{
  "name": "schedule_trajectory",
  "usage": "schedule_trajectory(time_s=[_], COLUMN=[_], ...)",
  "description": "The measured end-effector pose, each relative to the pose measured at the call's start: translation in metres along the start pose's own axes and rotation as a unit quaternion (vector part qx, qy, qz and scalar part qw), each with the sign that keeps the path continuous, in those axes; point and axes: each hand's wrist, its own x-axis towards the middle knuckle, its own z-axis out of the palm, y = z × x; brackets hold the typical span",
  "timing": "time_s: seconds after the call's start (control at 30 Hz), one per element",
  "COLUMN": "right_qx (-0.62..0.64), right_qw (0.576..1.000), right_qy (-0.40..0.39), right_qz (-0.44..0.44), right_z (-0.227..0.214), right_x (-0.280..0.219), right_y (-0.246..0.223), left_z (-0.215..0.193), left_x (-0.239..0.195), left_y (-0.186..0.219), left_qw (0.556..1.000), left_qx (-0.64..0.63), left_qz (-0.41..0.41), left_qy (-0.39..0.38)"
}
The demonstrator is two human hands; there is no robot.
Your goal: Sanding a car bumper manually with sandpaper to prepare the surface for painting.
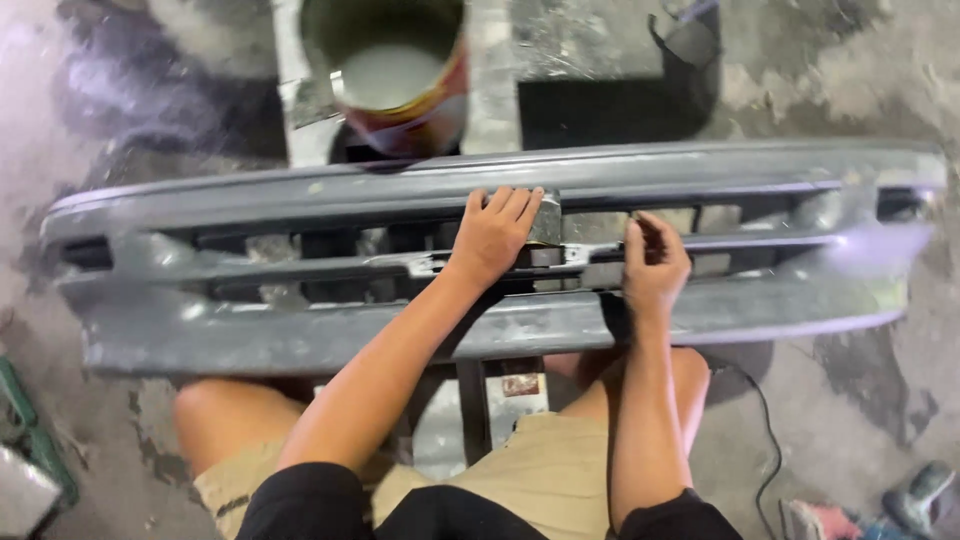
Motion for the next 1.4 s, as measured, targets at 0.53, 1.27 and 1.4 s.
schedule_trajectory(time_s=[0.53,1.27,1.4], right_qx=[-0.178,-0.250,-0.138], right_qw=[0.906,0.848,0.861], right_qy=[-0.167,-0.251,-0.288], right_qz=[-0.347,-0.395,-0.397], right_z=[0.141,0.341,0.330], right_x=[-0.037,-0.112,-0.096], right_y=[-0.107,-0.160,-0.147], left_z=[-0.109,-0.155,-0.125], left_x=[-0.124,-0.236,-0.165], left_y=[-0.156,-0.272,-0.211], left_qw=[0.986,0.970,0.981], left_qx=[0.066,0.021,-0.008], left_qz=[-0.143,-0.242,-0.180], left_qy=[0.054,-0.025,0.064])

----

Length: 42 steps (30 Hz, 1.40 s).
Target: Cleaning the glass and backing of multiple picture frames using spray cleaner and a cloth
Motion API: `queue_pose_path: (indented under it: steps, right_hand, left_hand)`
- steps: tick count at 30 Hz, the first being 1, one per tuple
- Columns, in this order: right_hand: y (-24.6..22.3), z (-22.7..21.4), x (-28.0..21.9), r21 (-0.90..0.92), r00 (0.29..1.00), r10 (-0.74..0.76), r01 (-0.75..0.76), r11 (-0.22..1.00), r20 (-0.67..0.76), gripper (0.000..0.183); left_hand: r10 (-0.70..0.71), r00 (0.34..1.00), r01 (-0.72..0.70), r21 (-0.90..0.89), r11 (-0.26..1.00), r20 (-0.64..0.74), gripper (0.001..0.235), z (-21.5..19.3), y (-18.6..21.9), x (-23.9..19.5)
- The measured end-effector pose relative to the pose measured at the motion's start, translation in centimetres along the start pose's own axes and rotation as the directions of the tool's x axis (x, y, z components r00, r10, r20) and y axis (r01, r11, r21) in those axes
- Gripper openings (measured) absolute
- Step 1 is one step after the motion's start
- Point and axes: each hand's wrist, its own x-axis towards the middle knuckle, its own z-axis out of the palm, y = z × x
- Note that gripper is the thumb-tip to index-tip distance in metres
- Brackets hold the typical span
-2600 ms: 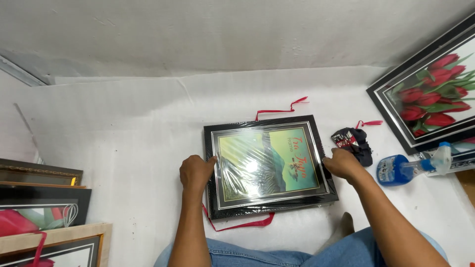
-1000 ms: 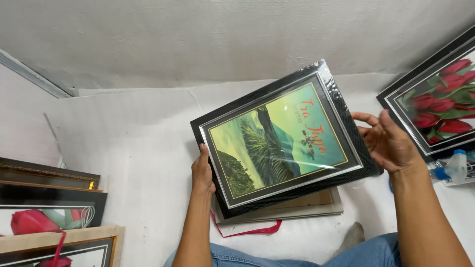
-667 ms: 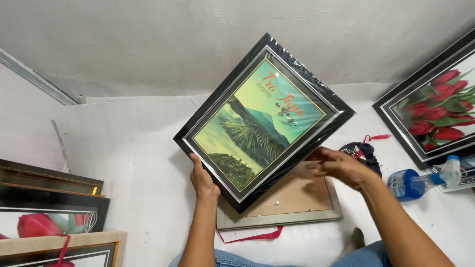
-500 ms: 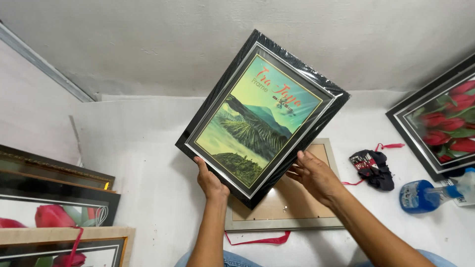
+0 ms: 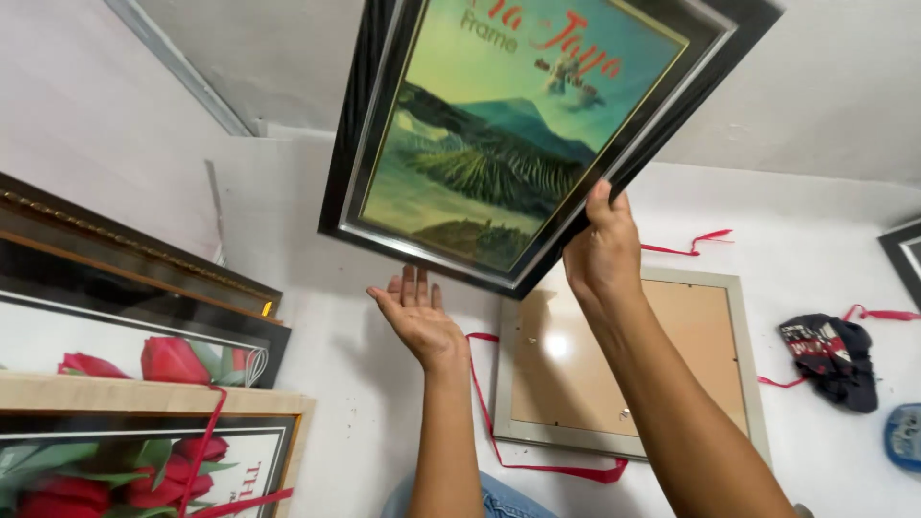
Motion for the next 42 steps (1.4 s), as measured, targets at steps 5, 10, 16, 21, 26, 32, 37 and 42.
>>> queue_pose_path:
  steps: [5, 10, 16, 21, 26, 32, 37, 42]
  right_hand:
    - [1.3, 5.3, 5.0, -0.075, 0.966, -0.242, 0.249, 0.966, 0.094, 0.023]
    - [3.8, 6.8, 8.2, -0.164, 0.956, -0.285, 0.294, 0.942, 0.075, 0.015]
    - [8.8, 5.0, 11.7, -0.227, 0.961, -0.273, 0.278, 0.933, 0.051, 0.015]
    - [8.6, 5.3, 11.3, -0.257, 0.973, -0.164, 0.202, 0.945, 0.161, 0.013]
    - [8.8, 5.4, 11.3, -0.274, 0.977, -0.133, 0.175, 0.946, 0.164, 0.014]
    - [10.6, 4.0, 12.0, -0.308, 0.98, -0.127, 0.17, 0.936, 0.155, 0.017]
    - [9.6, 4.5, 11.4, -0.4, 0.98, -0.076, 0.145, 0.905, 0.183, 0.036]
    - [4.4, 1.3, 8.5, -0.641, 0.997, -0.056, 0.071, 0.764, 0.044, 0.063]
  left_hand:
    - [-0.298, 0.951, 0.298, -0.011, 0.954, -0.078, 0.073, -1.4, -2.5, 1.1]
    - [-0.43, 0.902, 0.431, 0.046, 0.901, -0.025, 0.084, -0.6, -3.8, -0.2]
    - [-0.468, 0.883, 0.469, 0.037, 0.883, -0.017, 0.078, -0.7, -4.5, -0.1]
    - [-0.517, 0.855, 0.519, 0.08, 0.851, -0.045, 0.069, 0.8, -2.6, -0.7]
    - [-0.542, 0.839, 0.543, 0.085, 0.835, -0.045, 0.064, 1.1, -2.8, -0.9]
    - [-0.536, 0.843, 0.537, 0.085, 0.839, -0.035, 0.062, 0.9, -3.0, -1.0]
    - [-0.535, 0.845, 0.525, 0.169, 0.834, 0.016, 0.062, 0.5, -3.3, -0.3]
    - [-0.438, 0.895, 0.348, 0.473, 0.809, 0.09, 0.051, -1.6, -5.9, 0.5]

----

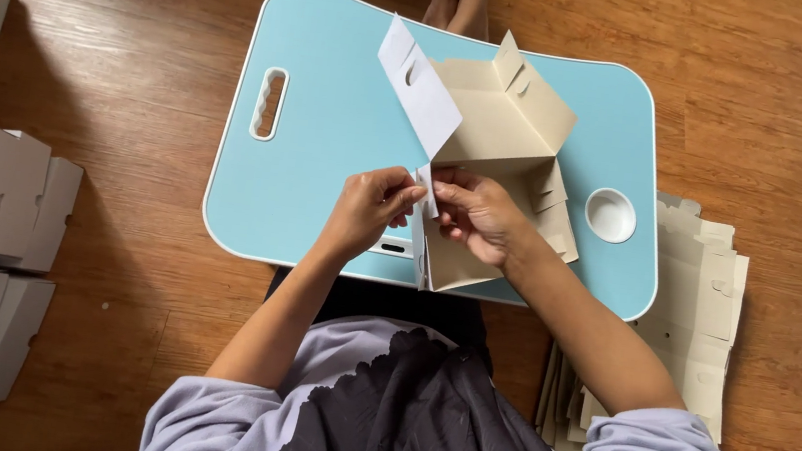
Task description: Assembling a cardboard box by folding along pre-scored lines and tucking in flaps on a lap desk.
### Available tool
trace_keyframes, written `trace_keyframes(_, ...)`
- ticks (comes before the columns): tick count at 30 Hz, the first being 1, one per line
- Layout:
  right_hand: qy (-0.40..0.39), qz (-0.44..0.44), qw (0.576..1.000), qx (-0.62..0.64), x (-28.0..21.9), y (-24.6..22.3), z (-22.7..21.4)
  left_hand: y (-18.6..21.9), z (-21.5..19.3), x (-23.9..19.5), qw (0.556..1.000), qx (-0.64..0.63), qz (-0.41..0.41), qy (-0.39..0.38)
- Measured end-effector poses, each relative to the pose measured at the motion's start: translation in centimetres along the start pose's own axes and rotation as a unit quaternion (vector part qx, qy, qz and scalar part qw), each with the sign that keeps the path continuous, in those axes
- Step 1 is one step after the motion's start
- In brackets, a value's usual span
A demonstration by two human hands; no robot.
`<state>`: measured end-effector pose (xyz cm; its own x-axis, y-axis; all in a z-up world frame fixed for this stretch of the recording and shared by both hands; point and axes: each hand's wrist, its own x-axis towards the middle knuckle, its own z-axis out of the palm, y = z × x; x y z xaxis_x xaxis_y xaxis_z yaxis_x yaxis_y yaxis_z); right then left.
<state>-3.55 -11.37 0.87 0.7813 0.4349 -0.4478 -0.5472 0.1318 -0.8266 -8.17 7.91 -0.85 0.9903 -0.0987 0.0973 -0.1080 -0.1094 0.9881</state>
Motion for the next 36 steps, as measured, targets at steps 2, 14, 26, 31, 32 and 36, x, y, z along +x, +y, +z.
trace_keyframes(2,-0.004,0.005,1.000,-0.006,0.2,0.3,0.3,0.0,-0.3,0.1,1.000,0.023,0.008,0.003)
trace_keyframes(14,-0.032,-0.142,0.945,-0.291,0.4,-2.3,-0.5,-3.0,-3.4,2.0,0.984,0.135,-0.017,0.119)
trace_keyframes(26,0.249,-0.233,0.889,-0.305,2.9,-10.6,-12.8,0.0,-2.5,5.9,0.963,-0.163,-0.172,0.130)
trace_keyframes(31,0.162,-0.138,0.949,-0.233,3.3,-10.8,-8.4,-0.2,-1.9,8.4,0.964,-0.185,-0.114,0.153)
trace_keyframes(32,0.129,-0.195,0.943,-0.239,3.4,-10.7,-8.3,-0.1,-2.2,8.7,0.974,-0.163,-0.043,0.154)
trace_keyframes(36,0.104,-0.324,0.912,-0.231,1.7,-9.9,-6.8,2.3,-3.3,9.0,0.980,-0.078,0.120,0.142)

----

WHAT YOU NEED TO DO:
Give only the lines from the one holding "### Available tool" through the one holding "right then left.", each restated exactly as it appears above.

EXERCISE ANSWER:
### Available tool
trace_keyframes, written `trace_keyframes(_, ...)`
- ticks (comes before the columns): tick count at 30 Hz, the first being 1, one per line
- Layout:
  right_hand: qy (-0.40..0.39), qz (-0.44..0.44), qw (0.576..1.000), qx (-0.62..0.64), x (-28.0..21.9), y (-24.6..22.3), z (-22.7..21.4)
  left_hand: y (-18.6..21.9), z (-21.5..19.3), x (-23.9..19.5), qw (0.556..1.000), qx (-0.64..0.63), qz (-0.41..0.41), qy (-0.39..0.38)
- Measured end-effector poses, each relative to the pose measured at the motion's start: translation in centimetres along the start pose's own axes and rotation as a unit quaternion (vector part qx, qy, qz and scalar part qw), each with the sign that keeps the path continuous, in those axes
- Step 1 is one step after the motion's start
- In brackets, a value's usual span
A demonstration by two human hands; no robot.
`<state>`: measured end-effector pose (xyz cm; its own x-axis, y-axis; all in a z-up world frame fixed for this stretch of the recording and shared by both hands; point and axes: each hand's wrist, its own x-axis towards the middle knuckle, its own z-axis out of the palm, y = z × x; x y z xaxis_x xaxis_y xaxis_z yaxis_x yaxis_y yaxis_z); right then left.

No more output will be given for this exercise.